The Jenkinsfile looks something like this.

pipeline {
    agent any 
    stages {
        stage('deploy') {
            steps {
                dir("swagger/"){
                    sh """
                    sed -i 's/\\/api\\/v1/\\/dev\\/api\\/v1/g' swagger.json && sed -i 's/\\/uploads/\\/dev\\/uploads/g' swagger.json
                    """
                }
                dir("deployments/docker/") {
                    sh "export JENKINS_NODE_COOKIE=dontKillMe && ./start.sh"
                }
            }
        }
    }
    post {
        success { 
            emailext body: 'Good news! The build bare fruits!', recipientProviders: [[$class: 'DevelopersRecipientProvider'], [$class: 'RequesterRecipientProvider']], subject: 'Build Successful'
         }
        failure {
            emailext body: 'Try again probs?', recipientProviders: [[$class: 'DevelopersRecipientProvider'], [$class: 'RequesterRecipientProvider']], subject: 'Build Failed'
        }
    }
}

The deployment part starts when Jenkins tries to run ./start.sh. The file start.sh has only one line that to run the command docker-compose --compatibility up -d --build.

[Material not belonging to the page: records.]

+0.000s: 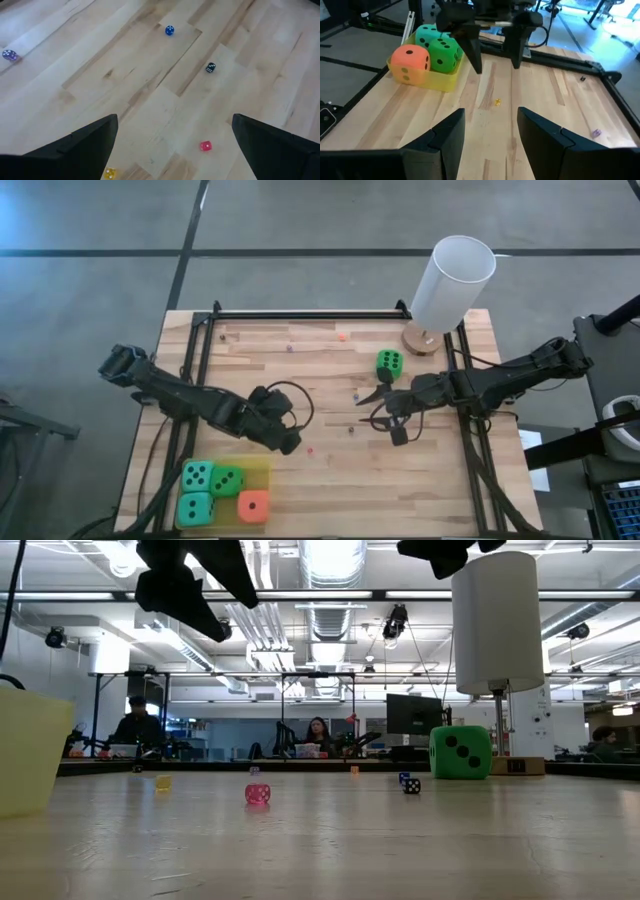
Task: Pick & Place Dice
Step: Put the large green dice into the yellow bin
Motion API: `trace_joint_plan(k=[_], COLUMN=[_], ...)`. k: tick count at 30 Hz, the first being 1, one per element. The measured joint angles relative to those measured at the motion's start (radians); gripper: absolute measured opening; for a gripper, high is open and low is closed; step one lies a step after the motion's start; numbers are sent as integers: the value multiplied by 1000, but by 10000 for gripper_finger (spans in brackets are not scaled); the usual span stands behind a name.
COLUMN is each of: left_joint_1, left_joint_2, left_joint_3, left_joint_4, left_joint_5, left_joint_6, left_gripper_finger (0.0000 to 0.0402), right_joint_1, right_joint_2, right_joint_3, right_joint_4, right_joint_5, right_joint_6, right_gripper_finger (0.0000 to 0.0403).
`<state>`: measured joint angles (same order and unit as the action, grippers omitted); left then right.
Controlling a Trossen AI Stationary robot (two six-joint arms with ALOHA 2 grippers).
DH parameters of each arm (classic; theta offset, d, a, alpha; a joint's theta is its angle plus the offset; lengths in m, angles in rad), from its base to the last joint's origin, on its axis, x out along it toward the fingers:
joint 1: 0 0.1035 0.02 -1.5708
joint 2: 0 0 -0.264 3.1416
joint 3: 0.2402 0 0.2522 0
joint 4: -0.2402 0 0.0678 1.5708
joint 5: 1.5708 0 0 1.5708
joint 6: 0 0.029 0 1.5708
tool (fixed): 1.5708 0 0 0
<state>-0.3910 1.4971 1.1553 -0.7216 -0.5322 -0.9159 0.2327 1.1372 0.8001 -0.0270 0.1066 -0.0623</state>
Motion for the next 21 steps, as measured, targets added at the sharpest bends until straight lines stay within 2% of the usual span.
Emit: trace_joint_plan(k=[7,16,21], left_joint_1=[3,2,2], left_joint_2=[0,1,1], left_joint_3=[0,0,0], left_joint_4=[1,0,0], left_joint_5=[0,0,0], left_joint_6=[0,0,0], left_gripper_finger=[398,397,395], right_joint_1=[-37,-145,-224], right_joint_2=[-3,-62,-65], right_joint_3=[0,0,0], right_joint_4=[-108,-337,-469], right_joint_5=[41,154,277], right_joint_6=[54,281,453], right_gripper_finger=[180,180,180])
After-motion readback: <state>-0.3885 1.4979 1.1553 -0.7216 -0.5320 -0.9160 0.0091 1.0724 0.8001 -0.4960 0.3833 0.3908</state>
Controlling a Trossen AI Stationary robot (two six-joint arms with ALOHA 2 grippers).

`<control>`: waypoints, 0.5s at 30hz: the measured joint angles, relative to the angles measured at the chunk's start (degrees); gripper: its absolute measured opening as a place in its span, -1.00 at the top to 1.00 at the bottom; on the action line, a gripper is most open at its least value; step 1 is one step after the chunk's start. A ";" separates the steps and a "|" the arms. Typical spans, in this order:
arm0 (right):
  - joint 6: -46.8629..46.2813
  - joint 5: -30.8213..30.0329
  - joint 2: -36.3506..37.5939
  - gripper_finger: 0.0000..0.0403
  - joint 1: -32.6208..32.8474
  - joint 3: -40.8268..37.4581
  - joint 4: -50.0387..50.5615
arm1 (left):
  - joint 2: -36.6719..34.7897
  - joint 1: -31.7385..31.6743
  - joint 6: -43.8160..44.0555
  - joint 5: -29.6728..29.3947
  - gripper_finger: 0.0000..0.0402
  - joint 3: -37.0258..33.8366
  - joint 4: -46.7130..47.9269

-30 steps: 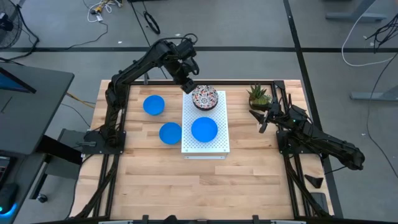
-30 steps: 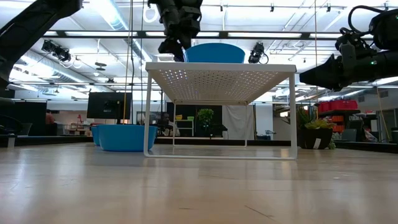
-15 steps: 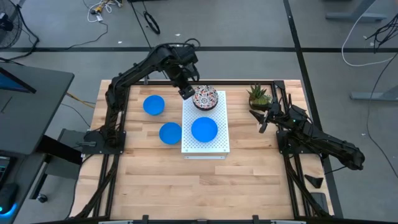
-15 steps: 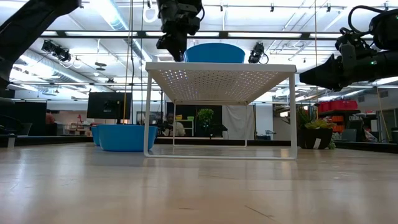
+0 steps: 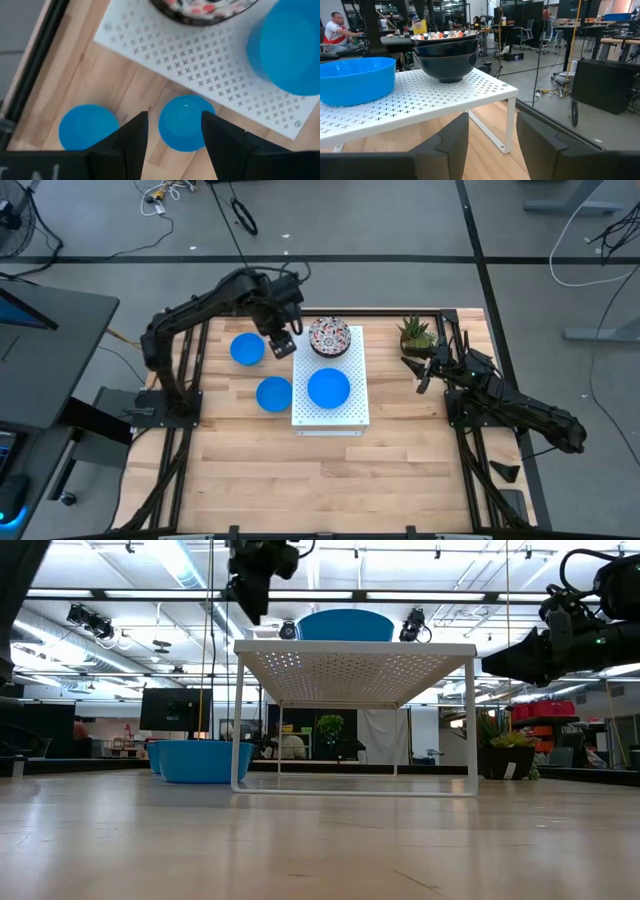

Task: Pick & Place Mini bowls
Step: Stack the bottom blue bowl on top of the other blue bowl on the shelf

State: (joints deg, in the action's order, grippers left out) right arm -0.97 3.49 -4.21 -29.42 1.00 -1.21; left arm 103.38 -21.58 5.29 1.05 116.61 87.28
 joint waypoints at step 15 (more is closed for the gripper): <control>-0.02 -0.02 0.00 0.16 -0.01 0.01 0.00 | -8.96 -0.45 11.66 -2.42 0.06 -21.66 -3.57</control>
State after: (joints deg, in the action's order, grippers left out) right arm -0.99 3.47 -4.20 -29.43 1.01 -1.21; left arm 94.42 -22.03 16.95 -1.37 94.95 83.70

However, as I soon found out, when Jenkins was trying to build the API, it performs the build inside of the Docker container instead of on the host machine. I want to make sure the API is built on the host machine and not on the container.

In other words, this means that I will be having a docker container within a docker container. I'm not really sure, but that's not what I want specifically. What I want is to make sure that both the Jenkins and API docker containers are running in the same host machine.

I've read a couple of suggestions from here and here, but it seems I didn't found the answer I needed.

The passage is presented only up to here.